Chi potrebbe lamentarsi per un invito a sognare viaggi in paradisi terrestri? Escludendo i maniaci della passeggiata nel parco e qualche misantropo cronico, nessuno protesterebbe per avere l’occasione di pensare alle vacanze.
Eppure, la realtà, spesso, ci racconta storie che smentiscono quello che può sembrare ovvio.

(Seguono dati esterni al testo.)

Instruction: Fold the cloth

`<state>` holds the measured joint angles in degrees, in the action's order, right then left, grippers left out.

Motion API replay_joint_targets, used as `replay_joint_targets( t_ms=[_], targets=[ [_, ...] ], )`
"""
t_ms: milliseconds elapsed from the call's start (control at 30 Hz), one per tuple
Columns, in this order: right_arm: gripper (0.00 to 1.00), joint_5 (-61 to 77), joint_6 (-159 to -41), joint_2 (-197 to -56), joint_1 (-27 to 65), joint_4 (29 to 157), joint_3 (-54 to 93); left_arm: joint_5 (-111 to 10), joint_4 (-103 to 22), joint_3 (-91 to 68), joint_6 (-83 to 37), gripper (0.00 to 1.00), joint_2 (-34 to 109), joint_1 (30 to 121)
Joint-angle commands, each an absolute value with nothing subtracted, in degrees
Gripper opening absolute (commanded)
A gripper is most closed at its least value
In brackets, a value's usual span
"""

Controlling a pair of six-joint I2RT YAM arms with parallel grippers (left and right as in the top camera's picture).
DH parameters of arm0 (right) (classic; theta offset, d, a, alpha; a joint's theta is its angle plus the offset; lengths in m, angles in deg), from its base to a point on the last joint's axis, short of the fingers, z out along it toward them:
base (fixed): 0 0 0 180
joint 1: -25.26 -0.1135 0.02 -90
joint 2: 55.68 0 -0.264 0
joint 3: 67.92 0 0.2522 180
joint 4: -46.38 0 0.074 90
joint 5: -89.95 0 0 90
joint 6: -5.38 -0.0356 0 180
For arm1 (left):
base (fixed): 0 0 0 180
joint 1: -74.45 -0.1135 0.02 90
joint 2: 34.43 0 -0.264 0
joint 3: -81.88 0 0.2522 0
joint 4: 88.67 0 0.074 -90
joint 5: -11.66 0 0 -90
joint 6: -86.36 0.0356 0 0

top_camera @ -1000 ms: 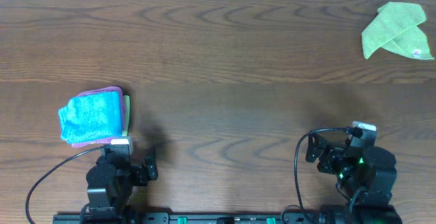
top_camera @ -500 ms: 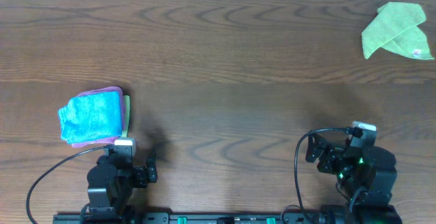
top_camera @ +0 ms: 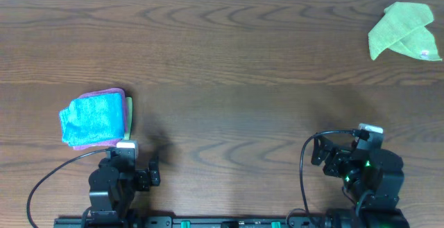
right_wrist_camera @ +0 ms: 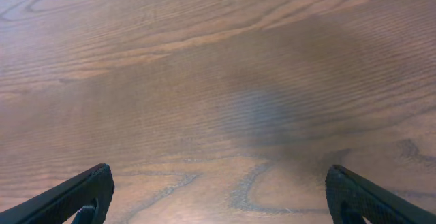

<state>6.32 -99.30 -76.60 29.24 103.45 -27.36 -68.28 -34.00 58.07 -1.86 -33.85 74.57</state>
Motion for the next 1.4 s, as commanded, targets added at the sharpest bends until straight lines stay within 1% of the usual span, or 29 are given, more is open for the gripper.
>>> replay_joint_targets(
  t_ms=[0, 200, 233, 333, 400, 633, 767, 1367],
  targets=[
    [0.99, 5.9, -100.0, -76.3, 29.7, 103.5, -27.3, -68.9, -32.1, 58.6, -0.9, 0.95, -34.2, 74.9],
    [0.99, 3.8, -99.8, -74.3, 29.7, 103.4, -28.3, -68.9, -32.1, 58.6, -0.9, 0.95, -34.2, 74.9],
    [0.99, 3.1, -98.5, -73.3, 29.6, 103.2, -29.2, -68.9, -32.1, 58.6, -0.9, 0.95, -34.2, 74.9],
    [0.99, 4.4, -88.8, -68.1, 28.9, 101.4, -33.9, -68.9, -32.1, 58.6, -0.9, 0.95, -34.2, 74.9],
    [0.99, 5.6, -84.6, -64.5, 28.9, 100.6, -37.0, -68.9, -32.1, 58.6, -0.9, 0.95, -34.2, 74.9],
    [0.99, 8.0, -77.1, -57.1, 28.9, 100.7, -44.8, -68.9, -32.1, 58.6, -0.9, 0.95, -34.2, 74.9],
    [0.99, 7.7, -73.4, -55.9, 28.9, 102.2, -44.8, -68.9, -32.1, 58.6, -0.9, 0.95, -34.2, 74.9],
    [0.99, 7.0, -73.4, -56.0, 28.9, 102.6, -44.8, -68.9, -32.0, 58.6, -0.9, 0.95, -34.2, 74.9]
  ],
)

Un’agenzia di viaggi nei pressi di un ufficio decide di agevolare la diffusione dei tour che organizza per i suoi clienti abituali e di comunicare loro, nella prima mattinata, le novità sulle offerte tramite email. I turisti potenziali colgono con favore questa iniziativa e forniscono spontaneamente all’agenzia i loro indirizzi email. La mailing list entra in funzione e si arricchisce continuamente di nuovi clienti, desiderosi di sognare mete vicine e lontane.

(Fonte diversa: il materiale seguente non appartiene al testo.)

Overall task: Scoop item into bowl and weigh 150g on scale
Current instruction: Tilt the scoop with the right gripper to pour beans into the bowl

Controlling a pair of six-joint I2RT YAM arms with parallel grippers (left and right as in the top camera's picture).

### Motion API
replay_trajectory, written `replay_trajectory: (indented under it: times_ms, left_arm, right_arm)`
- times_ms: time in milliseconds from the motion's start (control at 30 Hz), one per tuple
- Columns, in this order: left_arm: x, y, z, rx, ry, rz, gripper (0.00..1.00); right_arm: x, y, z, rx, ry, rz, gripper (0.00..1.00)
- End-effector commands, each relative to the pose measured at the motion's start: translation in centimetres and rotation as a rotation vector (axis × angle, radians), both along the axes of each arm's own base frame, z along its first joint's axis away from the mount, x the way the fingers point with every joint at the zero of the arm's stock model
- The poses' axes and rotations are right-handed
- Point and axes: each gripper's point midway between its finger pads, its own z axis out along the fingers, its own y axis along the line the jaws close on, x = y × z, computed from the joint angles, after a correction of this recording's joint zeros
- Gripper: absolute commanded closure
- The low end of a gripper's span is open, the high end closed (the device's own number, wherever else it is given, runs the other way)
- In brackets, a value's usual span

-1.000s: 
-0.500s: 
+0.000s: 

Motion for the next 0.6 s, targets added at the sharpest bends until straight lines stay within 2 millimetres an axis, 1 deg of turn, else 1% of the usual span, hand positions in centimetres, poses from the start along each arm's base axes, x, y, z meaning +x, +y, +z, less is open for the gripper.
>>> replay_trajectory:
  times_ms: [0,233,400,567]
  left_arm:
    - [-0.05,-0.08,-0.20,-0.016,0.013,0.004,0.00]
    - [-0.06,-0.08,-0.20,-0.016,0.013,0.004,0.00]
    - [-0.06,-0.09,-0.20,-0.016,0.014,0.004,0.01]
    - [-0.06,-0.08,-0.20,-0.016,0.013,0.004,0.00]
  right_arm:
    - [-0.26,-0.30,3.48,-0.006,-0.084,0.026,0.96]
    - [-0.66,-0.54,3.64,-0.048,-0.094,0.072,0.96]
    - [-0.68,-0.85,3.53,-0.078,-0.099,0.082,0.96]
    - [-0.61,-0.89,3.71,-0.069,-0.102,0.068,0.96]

Tutti soddisfatti, quindi, finché, un giorno, i turisti virtuali si ritrovano nella posta elettronica la locandina di mete proposte da un’altra agenzia di viaggi. Qualcuno si lamenta: lottiamo continuamente per evitare le mail indesiderate. Cosa è successo?

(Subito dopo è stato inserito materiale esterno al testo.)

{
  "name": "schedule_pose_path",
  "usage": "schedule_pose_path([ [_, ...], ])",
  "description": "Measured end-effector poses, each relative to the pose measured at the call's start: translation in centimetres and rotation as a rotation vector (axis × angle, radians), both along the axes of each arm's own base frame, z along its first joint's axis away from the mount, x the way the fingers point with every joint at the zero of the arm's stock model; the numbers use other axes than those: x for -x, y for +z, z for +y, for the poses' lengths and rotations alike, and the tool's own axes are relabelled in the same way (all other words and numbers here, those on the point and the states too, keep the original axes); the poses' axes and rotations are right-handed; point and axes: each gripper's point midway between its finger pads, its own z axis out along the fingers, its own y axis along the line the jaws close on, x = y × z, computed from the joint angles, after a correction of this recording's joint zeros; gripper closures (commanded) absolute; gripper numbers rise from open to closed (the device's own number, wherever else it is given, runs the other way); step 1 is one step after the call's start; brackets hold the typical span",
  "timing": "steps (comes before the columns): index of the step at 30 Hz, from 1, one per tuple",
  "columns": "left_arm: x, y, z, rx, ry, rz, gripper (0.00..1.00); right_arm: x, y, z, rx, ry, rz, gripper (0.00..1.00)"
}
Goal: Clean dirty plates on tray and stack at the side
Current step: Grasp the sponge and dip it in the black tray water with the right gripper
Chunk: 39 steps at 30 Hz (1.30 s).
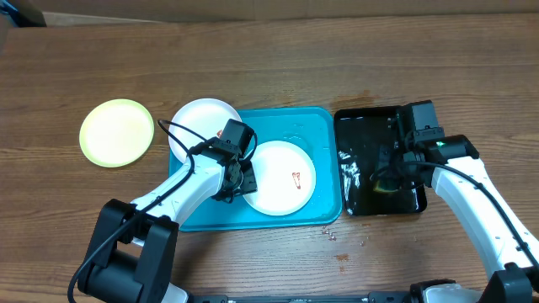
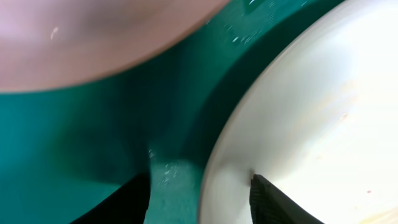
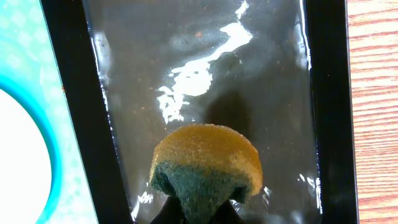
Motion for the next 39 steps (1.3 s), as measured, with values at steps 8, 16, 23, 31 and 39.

Apparentemente nulla di grave. L’agenzia che ha avviato l’iniziativa spediva le proprie proposte tramite email ai clienti senza nascondere i loro indirizzi: ognuno poteva liberamente conoscere gli indirizzi di tutti gli altri. Qualcuno, tra i turisti sognanti, ha raccolto, dunque, gli indirizzi email e li ha “ceduti” alla seconda agenzia in cerca di affari.
L’episodio, apparentemente banale, rappresenta un caso di trattamento illecito di dati personali.
La prima agenzia, infatti, ha acquisito gli indirizzi email (che sono un dato personale) senza la dovuta informativa circa i destinatari (tutti gli altri clienti) cui poteva trasmetterli e ai quali li ha, effettivamente, trasmessi.
La seconda agenzia ha acquisito illecitamente gli indirizzi email e li ha trattati (mandando il proprio carnet di proposte) senza alcun presupposto di liceità (per esempio, acquisendo il preventivo consenso dei potenziali clienti).
Il fastidio dei clienti poteva essere evitato se la prima agenzia avesse avuto l’accortezza di inserire in “conoscenza nascosta” gli indirizzi dei destinatari piuttosto che trasmetterli “in chiaro”: nessuno avrebbe potuto raccogliere questi dati e, successivamente, usarli in difformità rispetto alla norma.